Historically, too little rather than too much inflation had been the ECB’s bigger problem. In 93 of 120 months to July 2021, when the recent surge in prices began as demand rebounded during the pandemic, inflation was lower than the ECB’s goal. The 2 per cent target was introduced that summer.
It replaced a more conservative goal of inflation being “below, but close to 2 per cent”. To stop further falls in inflation, the ECB embarked on an unconventional monetary policy, inflating its balance sheet through bond purchases and pushing its key interest rates into negative territory.
Minimal price increases increase the danger of falling into deflationary territory, which can trigger a self-reinforcing downward cycle as consumers postpone purchases while shrinking income makes it harder to pay down debt. Overcoming deflation can be much harder for central banks than reining in inflation.
For now, the latest ECB staff forecasts predict that annual inflation will hit its 2 per cent target in the fourth quarter of 2025 and stay well above that level over the first nine months of the year.
But central bank officials were concerned that the forecast, which was published in September, might be too rosy even before the month’s annual 1.8 per cent inflation figure was published. According to the minutes of the September meeting, rate-setters noted that “the risk of undershooting the target was now becoming non-negligible”.
Yannis Stournaras, governor of the Bank of Greece, said this week the most recent data “suggests that perhaps we get to 2 per cent in the first quarter of 2025”.
This is despite an expected temporary rise in headline numbers: a fall in oil prices in the final months of last year will overstate actual upwards price pressures in November and December.
But the ECB “will see through that”, said Bill Diviney, ABN Amro’s head of macro research.
As wage rises in leading Eurozone economies respond with a time lag to the past surge in inflation, headline inflation numbers next year are also expected to be higher than the more feeble underlying economic dynamics would suggest, said one person familiar with the thinking of a member of the governing council.
“In the short term, the weak growth outlook is the more critical factor but the risk of undershooting [the 2 per cent inflation target] is already part of the equation,” the person said.

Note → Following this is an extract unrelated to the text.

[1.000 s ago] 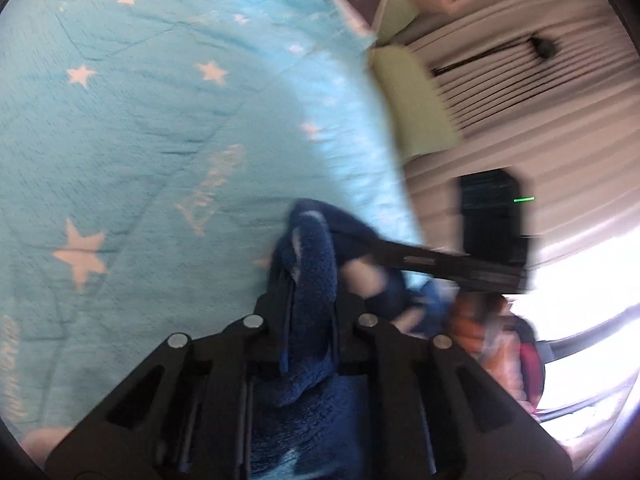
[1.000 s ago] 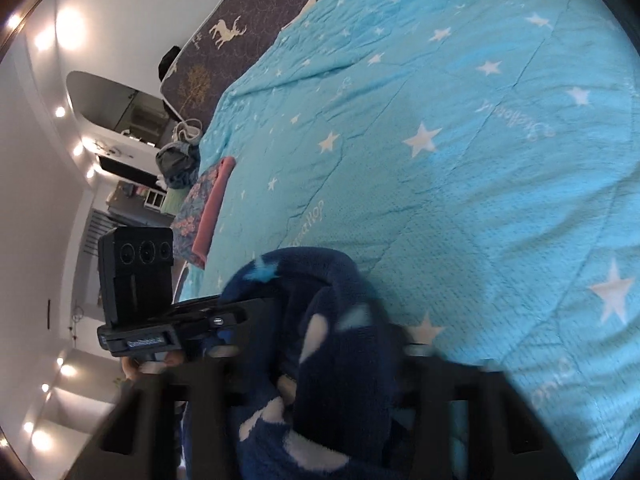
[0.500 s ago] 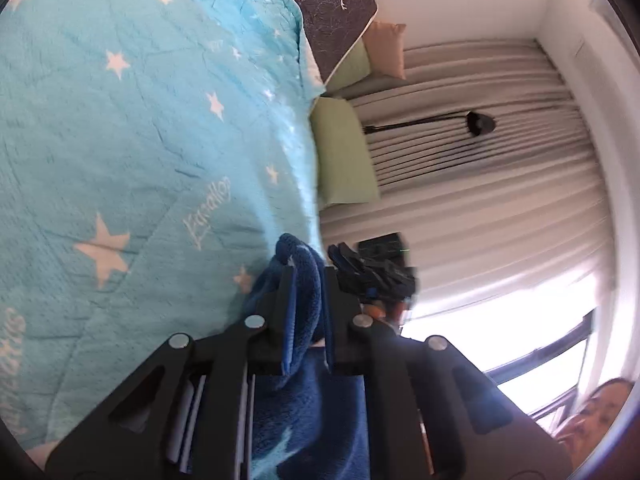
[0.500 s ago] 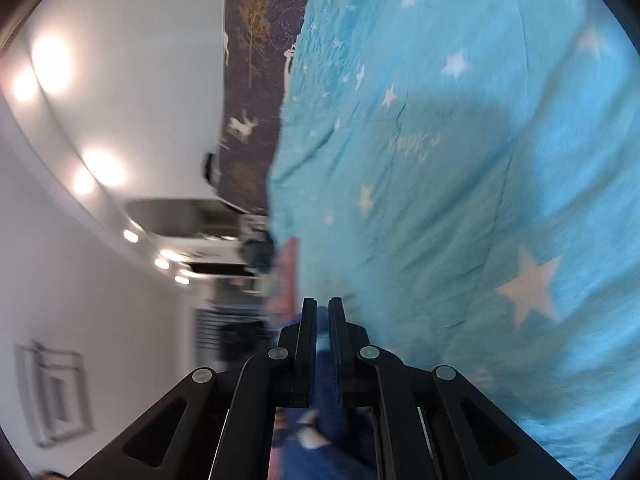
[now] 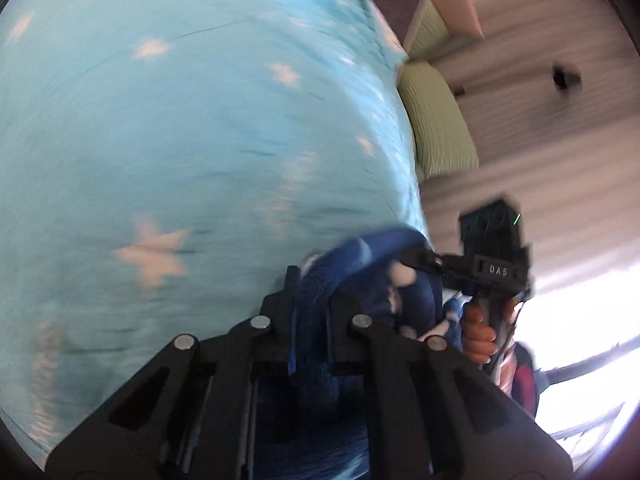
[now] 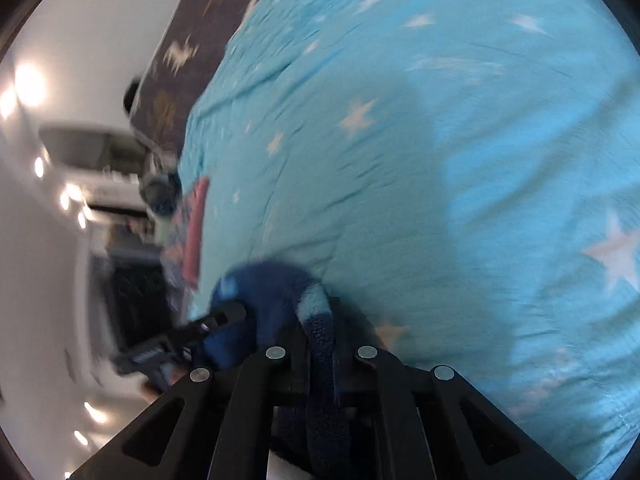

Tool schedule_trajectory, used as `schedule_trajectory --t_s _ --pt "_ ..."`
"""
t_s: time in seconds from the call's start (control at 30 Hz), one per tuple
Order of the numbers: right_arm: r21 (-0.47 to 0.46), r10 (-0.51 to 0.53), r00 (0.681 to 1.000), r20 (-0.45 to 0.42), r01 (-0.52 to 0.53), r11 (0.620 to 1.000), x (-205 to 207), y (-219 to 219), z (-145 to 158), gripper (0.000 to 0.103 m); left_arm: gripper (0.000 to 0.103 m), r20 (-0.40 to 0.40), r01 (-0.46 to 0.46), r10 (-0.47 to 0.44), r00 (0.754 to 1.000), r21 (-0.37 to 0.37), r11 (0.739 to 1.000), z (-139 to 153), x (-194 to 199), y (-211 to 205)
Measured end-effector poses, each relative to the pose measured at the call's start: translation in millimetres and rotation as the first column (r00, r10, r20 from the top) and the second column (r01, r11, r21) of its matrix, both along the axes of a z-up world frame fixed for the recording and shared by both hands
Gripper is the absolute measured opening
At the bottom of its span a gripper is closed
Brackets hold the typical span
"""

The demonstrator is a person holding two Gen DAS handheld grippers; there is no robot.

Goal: Fold small clothes

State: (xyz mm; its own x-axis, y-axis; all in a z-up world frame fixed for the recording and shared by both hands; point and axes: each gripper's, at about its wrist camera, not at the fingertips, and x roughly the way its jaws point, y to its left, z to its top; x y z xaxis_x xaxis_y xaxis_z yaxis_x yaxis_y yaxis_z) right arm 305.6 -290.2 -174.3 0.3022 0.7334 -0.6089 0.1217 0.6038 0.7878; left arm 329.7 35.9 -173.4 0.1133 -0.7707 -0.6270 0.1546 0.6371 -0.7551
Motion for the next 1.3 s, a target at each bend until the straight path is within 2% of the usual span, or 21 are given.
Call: schedule_trajectory --t_s 0.03,0.07,0.1,0.17,0.23,0.37,0.43,0.5,0.53,0.6,0.73,0.8,0.83,0.87,0.9,0.93,1.03,1.07,1.17,1.2,1.3 --pt "0.075 -0.022 0.999 -0.029 0.024 0.997 -3.9 -12.4 -6.5 0.005 0.011 -0.024 -0.015 0.014 1.0 -0.015 1.0 -3.4 -0.1 4.8" --pt "0.119 -0.027 0.998 -0.065 0.035 0.992 -7.8 -20.5 -13.3 0.007 0.011 -0.004 -0.014 0.014 1.0 0.013 1.0 0.1 -3.0 1.6" --pt "0.079 -0.017 0.997 -0.078 0.023 0.997 -11.6 -21.4 -12.5 0.016 0.011 0.036 -0.007 0.005 0.999 0.057 0.998 9.0 -7.6 -3.3" --pt "0.001 -0.031 0.997 -0.065 0.031 1.0 -17.8 -18.0 1.4 0.022 0.012 0.099 0.0 -0.009 0.995 0.095 0.996 31.0 -16.4 -13.2" --pt "-0.109 -0.066 0.998 0.023 0.068 0.992 -33.7 -24.3 35.6 0.028 0.014 0.181 -0.009 -0.009 0.983 0.101 0.995 62.9 -29.3 -14.6" --pt "-0.281 -0.046 0.971 0.234 0.113 0.953 -87.3 -37.0 108.5 0.039 0.051 0.397 -0.089 0.017 0.918 0.163 0.983 139.8 -76.0 6.9" --pt "-0.35 -0.01 0.955 0.297 0.118 0.929 -122.9 -30.0 130.9 0.043 0.055 0.467 -0.126 0.036 0.883 0.162 0.979 163.9 -106.7 23.0" --pt "-0.417 0.014 0.943 0.334 0.134 0.899 -162.8 -26.6 139.4 0.046 0.057 0.496 -0.137 0.052 0.867 0.136 0.981 172.3 -137.5 41.1" --pt "-0.437 0.026 0.937 0.347 0.137 0.889 -187.2 -24.7 140.6 0.046 0.057 0.502 -0.144 0.06 0.863 0.129 0.981 172.6 -147.8 42.6" --pt "-0.437 0.037 0.933 0.358 0.132 0.89 -209.0 -6.8 135.2 0.046 0.057 0.507 -0.148 0.063 0.86 0.13 0.98 163.8 -171.8 43.9" --pt "-0.394 0.098 0.919 0.382 0.066 0.917 -254.7 32.7 107.7 0.046 0.057 0.455 -0.13 0.039 0.89 0.171 0.977 116.8 -213.4 42.1" --pt "-0.381 0.125 0.912 0.39 0.036 0.924 -266.7 52.4 101.7 0.046 0.057 0.412 -0.145 0.025 0.911 0.263 0.954 85.1 -216.6 33.6" --pt "-0.385 0.139 0.916 0.375 0.018 0.923 -269.6 63.0 91.6 0.046 0.057 0.39 -0.171 0.022 0.92 0.351 0.921 63.2 -214.9 30.9" --pt "-0.429 0.15 0.93 0.336 0.009 0.903 -269.5 72.7 78.1 0.047 0.049 0.39 -0.183 0.013 0.921 0.402 0.897 45.8 -216.6 30.8" --pt "-0.491 0.152 0.941 0.304 0.018 0.871 -269.9 77.6 64.6 0.045 0.048 0.427 -0.195 -0.001 0.904 0.415 0.889 37.3 -221.0 29.9" --pt "-0.536 0.166 0.935 0.314 0.03 0.844 -273.0 81.6 53.5 0.045 0.048 0.477 -0.22 -0.005 0.879 0.416 0.883 39.3 -229.9 28.8" --pt "-0.609 0.194 0.914 0.355 0.069 0.79 -284.1 90.5 57.8 0.045 0.049 0.506 -0.248 -0.051 0.861 0.506 0.826 57.3 -246.0 14.4" --pt "-0.622 0.192 0.915 0.355 0.078 0.779 -284.9 92.2 60.1 0.045 0.049 0.511 -0.247 -0.064 0.857 0.517 0.82 61.3 -248.5 11.6" --pt "-0.618 0.152 0.917 0.37 0.12 0.777 -288.1 92.4 69.6 0.045 0.053 0.548 -0.255 -0.089 0.832 0.52 0.816 78.2 -264.8 4.5" --pt "-0.607 0.14 0.912 0.384 0.135 0.783 -290.7 91.8 72.5 0.046 0.058 0.568 -0.268 -0.089 0.818 0.515 0.814 83.7 -270.7 3.3" --pt "-0.583 0.105 0.895 0.433 0.189 0.79 -302.6 94.0 82.3 0.046 0.062 0.601 -0.288 -0.1 0.793 0.514 0.808 89.9 -285.8 1.5"
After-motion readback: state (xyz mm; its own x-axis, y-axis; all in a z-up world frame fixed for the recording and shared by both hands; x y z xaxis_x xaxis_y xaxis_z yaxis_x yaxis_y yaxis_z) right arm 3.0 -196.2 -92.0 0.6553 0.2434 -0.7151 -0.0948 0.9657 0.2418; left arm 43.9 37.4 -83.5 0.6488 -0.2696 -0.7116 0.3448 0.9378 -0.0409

ECB president Christine Lagarde said last week that the central bank would take into account increasing confidence that the ECB’s medium-term inflation target was in touching distance, a remark that increased investors’ expectations of a rate cut.
Yet Sebastian Dullien, research director of Düsseldorf-based Macroeconomic Policy Institute, said weak growth and sharply falling inflation suggested that the ECB “is acting too slowly [on adjusting rates] once again”, adding that the central bank’s analysis of the drivers of inflation was “flawed”.
Dullien argued that the inflationary surge between 2021 and 2023 was a temporary one driven by higher energy prices and supply chain bottlenecks rather than a fundamental rise in demand. He said the ECB increased interest rates too much, harming an economy that was already hit by low productivity, tepid investment and an ageing population.
“The overly restrictive monetary policy exacerbated some of the structural issues,” Dullien added.